Someone else may have found other teachings or reports - so don't set this in stone, but it is what I have found and have set for myself to follow.
 
I don't know whats the average, but I have been looking at breeders who have a ratio of up to 15-20-25% on every litter witch, I think, scares me a bit.
There must be a point when the quality of linebreeding gives more negative outcomes healhtwise than the positive?

it seems that this struggle to get that one perfect dog has made people act like mad scientists. Absolutely not helping the already narrow gen-pool and expanding list of health problems.
 
Breeders are under a lot of pressue on every single decision. I know back when I started I had notclue to any of this but started to notice that the pedigrees had the same dog over and over.

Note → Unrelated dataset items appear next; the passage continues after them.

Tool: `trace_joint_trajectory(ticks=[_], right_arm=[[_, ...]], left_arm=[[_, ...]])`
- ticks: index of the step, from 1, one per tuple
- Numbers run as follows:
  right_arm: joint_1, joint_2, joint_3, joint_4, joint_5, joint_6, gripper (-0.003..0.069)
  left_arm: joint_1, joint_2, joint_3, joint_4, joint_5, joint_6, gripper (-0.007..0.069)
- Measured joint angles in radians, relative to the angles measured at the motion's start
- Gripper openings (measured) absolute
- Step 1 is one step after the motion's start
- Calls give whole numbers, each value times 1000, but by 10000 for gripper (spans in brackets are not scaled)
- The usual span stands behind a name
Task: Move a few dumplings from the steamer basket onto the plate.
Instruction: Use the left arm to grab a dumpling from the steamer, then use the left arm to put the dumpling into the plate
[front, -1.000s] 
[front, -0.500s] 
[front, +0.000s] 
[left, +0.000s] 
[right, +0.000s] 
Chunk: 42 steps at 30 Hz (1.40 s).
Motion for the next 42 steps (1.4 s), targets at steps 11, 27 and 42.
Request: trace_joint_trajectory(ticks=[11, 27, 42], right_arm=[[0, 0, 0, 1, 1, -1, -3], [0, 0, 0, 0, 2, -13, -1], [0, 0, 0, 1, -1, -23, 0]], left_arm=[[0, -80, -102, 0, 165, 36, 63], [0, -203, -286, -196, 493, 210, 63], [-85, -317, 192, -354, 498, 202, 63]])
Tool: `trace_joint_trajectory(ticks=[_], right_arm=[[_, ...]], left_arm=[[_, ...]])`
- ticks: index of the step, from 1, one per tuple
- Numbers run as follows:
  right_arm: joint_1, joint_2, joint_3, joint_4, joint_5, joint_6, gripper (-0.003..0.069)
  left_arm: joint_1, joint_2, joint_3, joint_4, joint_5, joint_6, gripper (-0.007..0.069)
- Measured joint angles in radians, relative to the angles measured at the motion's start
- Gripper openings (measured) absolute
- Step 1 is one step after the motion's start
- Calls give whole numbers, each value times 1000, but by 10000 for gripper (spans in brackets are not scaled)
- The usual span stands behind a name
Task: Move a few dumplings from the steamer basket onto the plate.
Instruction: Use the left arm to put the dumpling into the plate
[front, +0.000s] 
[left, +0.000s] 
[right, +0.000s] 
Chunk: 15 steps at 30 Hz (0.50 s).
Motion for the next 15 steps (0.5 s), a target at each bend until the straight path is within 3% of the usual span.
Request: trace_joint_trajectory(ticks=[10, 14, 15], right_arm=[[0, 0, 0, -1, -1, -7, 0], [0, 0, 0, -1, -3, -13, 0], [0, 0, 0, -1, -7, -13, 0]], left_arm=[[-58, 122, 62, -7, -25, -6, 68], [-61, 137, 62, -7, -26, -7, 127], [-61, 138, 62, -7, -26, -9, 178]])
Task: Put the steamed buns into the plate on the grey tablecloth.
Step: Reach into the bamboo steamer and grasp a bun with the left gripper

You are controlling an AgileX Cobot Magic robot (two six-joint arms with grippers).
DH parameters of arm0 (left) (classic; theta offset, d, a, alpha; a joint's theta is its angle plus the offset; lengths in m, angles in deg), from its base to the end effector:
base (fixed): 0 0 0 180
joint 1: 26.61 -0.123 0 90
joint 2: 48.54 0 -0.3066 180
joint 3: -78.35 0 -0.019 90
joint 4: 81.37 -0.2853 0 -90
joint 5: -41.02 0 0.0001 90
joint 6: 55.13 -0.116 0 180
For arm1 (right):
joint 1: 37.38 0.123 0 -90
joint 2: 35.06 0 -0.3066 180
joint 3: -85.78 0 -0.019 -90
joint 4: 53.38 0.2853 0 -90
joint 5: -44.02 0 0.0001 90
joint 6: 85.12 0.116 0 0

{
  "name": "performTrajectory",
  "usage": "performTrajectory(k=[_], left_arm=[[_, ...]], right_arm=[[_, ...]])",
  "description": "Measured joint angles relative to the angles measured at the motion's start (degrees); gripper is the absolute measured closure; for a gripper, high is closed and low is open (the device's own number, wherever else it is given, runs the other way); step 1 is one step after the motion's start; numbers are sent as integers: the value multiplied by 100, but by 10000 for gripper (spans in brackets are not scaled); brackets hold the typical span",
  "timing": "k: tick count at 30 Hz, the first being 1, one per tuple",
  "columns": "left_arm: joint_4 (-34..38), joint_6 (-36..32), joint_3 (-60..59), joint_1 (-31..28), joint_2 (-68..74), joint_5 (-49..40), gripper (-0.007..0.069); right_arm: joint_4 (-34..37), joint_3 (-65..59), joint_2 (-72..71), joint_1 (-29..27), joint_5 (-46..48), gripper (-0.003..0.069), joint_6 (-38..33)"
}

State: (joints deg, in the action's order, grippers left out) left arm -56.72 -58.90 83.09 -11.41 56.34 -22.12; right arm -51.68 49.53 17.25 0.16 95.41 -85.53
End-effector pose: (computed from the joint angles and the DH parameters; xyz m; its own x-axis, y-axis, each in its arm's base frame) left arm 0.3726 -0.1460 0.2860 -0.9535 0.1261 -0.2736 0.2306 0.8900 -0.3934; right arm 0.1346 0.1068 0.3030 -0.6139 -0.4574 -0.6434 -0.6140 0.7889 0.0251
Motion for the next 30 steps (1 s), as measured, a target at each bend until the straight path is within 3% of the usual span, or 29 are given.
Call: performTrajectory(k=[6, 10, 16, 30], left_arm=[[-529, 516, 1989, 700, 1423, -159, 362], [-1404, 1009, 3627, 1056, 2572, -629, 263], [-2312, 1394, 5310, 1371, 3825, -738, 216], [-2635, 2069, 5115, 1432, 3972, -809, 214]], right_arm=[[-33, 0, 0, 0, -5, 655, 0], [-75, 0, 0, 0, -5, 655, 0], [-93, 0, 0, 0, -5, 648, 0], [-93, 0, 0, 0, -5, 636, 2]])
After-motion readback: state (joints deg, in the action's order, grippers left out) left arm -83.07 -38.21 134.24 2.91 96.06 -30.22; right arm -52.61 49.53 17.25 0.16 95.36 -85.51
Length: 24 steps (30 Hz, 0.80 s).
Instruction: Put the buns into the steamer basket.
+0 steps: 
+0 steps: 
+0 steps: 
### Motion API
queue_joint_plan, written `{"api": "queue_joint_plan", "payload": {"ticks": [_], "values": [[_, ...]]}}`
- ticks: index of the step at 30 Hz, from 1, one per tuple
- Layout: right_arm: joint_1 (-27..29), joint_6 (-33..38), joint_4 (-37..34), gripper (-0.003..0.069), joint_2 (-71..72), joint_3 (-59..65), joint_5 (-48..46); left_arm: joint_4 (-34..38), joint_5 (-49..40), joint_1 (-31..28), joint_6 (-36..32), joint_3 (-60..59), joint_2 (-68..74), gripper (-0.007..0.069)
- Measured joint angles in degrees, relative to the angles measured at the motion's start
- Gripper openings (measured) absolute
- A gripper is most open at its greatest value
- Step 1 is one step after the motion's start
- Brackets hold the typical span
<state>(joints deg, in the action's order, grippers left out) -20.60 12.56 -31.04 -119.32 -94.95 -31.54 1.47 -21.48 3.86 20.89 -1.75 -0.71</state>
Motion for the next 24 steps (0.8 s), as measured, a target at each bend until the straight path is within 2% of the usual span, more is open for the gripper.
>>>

That peaked my interest and I began researching and my decision was to outcross, hence I went to a dog imported here from England and not related close to anything in the US. That has worked well for me to this point.

Again I was lucky and they matched well. I have held my line so to speak but the time has come that I have to go back into my pedigrees to bring some thing forward again. I have been pleased with the results and was really estatic to see that I have a solid foundation of PDK4 neg dogs and have already by accident produced my first PDK4 neg litter as the litter was already working when the test came out.
 
15% to 20% makes me squeemish - but if both the parents come from healthy lines, good temperaments, are structurally sound dogs meeting the standard - then I would not be too worried to get a pet/ companion/competitor with this inbreeding percentage - however IMO if you are looking at this individual for a competitor and eventual addition to a breeding program, before you purchase, you had better be doing many possible breeding reports with prospective studs to see how low the resulting puppy inbreeding percentage can be brought down, resulting in a lower risk for health issues, and still being able to improve on the conformation and also retain breed type.